### [DESCRIPTION OF THE TASK]
Please repeat the lines below exactly. Begin with the line containing "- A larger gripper" and go on through the line containing "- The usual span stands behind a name".

━━━━━━━━━━━━━━━━━━━━

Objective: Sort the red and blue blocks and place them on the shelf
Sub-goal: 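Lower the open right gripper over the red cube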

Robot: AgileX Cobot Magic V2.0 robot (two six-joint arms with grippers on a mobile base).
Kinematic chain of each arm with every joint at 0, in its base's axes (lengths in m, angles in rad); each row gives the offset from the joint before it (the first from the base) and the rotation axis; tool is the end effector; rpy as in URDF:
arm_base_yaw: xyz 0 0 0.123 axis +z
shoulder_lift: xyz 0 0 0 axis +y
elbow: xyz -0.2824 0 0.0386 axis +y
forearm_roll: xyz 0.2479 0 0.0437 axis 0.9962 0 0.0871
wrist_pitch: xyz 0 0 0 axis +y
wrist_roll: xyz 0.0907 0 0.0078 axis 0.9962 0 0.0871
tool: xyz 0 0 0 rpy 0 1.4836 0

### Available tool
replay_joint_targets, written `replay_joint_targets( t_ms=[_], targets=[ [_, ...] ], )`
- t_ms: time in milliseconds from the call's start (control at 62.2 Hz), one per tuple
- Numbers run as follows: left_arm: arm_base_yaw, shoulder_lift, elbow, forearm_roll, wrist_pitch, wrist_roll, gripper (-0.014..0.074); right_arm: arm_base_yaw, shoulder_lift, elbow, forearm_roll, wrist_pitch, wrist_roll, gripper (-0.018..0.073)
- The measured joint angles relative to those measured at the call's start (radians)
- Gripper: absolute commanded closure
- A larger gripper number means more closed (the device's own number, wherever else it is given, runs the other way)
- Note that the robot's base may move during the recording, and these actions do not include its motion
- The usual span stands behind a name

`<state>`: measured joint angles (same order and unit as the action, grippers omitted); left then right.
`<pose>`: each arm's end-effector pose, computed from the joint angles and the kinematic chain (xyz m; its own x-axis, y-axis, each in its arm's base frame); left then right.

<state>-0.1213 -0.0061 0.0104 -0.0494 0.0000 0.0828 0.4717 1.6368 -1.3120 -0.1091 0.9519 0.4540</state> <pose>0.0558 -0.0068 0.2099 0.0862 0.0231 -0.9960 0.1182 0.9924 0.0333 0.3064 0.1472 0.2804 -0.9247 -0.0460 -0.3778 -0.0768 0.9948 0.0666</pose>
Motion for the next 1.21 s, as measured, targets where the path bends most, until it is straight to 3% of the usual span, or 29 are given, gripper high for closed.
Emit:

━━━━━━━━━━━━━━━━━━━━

### [FINISHED TASK]
- A larger gripper number means more closed (the device's own number, wherever else it is given, runs the other way)
- Note that the robot's base may move during the recording, and these actions do not include its motion
- The usual span stands behind a name

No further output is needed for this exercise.